This gives the reference wavefunction. It must be an object of type CLSCF for closed-shell molecules and HSOSSCF for open-shell molecules. The is no default.
nfzc
The number of frozen core orbitals. The default is 0. If no atoms have an atomic number greater than 30, then the number of orbitals to be frozen can be automatically determined by specifying nfzc = auto.
nfzv
The number of frozen virtual orbitals. The default is 0.
memory
The amount of memory, in bytes, that each processor may use.
method
This gives a string that must take on one of the values below. The default is mp for closed-shell systems and zapt for open-shell systems.
mp
Use M\o{}ller-Plesset perturbation theory. This is only valid for closed-shell systems. Energies and gradients can be computed with this method.
opt1
Use the OPT1 variant of open-shell perturbation theory. Only energies can be computed for open-shell systems.
opt2
Use the OPT2 variant of open-shell perturbation theory. Only energies can be computed for open-shell systems.
zapt
Use the ZAPT variant of open-shell perturbation theory. Only energies can be computed for open-shell systems.
algorithm
This gives a string that must take on one of the values given below. The default is memgrp for closed-shell systems. For open-shell systems v1 is used for a small number of processors and v2 is used otherwise.
memgrp
Use the distributed shared memory algorithm (which uses a MemoryGrp object). This is only valid for MP2 energies and gradients.
v1
Use algorithm V1. Only energies can be computed. The maximum number of processors that can be utilized is the number of virtual orbitals. This algorithm computes few integrals than the others, but has higher communication requirements.
v2
Use algorithm V2. Only energies can be computed. The maximum number of processors that can be utilized is the number of shells.
v2lb
Use a modified V2 algorithm that may compute more two electron integrals, but may get better load balance on the
part of the calculation. Only energies can be computed. This is recommended only for computations involving large molecules (where the transformation is dominant) on very many processors (approaching the number of shells).

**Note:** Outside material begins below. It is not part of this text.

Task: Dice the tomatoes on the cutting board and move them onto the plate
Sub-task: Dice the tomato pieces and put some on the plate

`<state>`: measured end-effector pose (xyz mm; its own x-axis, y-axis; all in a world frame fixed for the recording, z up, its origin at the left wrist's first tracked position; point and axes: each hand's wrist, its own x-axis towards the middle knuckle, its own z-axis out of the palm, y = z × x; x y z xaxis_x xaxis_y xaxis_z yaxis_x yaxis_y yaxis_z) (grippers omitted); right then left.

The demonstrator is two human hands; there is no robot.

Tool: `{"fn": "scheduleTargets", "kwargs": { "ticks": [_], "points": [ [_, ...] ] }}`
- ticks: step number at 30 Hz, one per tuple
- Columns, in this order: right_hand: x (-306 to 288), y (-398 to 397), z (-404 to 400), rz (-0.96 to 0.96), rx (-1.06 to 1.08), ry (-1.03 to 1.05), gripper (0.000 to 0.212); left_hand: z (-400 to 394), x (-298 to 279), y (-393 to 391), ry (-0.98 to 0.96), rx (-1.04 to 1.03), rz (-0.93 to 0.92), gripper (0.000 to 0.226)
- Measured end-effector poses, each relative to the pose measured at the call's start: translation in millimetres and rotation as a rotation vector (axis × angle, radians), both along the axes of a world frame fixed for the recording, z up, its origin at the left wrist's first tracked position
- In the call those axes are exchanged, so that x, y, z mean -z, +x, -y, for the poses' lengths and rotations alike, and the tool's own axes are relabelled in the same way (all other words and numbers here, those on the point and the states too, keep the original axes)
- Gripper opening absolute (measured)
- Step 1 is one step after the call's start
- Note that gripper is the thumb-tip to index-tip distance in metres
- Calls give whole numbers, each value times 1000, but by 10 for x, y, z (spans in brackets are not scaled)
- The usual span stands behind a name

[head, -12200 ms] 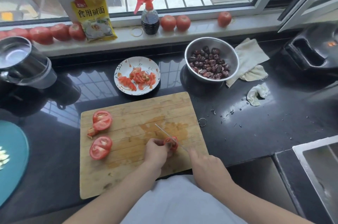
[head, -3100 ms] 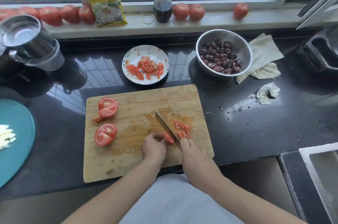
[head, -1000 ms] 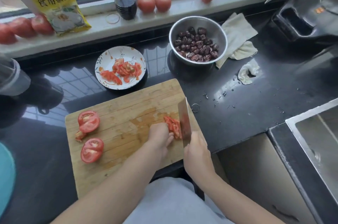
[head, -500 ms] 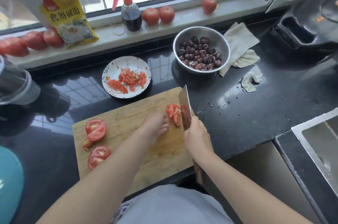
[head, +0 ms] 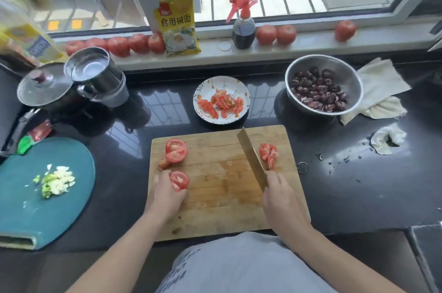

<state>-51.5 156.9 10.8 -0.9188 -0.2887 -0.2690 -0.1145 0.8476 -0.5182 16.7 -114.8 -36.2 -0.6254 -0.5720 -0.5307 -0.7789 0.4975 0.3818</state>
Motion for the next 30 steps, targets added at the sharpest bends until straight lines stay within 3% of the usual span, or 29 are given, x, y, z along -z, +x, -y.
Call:
{"fn": "scheduleTargets", "kwargs": {
  "ticks": [7,10,14,19,23,27,30],
  "points": [
    [-160,108,-234,-1,-87,35,22,-1066,142,-259,275,214,-198,56],
    [-152,211,-262,33,-129,70,23,-1333,232,-346,268,238,-193,60],
    [-149,305,-260,79,-215,200,17,-1346,269,-246,271,196,-185,46],
    [-154,377,-321,49,-157,224,20,-1317,217,-238,349,255,-195,75],
    [-129,379,-385,69,-94,217,15,-1277,197,-216,304,282,-198,55],
    [-124,380,-378,95,-103,238,17,-1311,136,-214,326,257,-182,64],
    [-122,399,-370,89,-156,257,17,-1357,110,-246,341,251,-179,54]
  ]
}}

The v1 and v2 algorithms are discussed in Ida M. B. Nielsen and Edward T. Seidl, J. Comp. Chem. 16, 1301 (1995). The memgrp algorithm is discussed in Ida M. B. Nielsen, Chem. Phys. Lett. 255, 210 (1996).
memorygrp
A MemoryGrp object is used by the memgrp algorithm. If this is not given the program will try to find an appropriate default.
Member Function Documentation
void sc::MBPT2::compute
(
)
[protected, virtual]
Recompute at least the results that have compute true and are not already computed.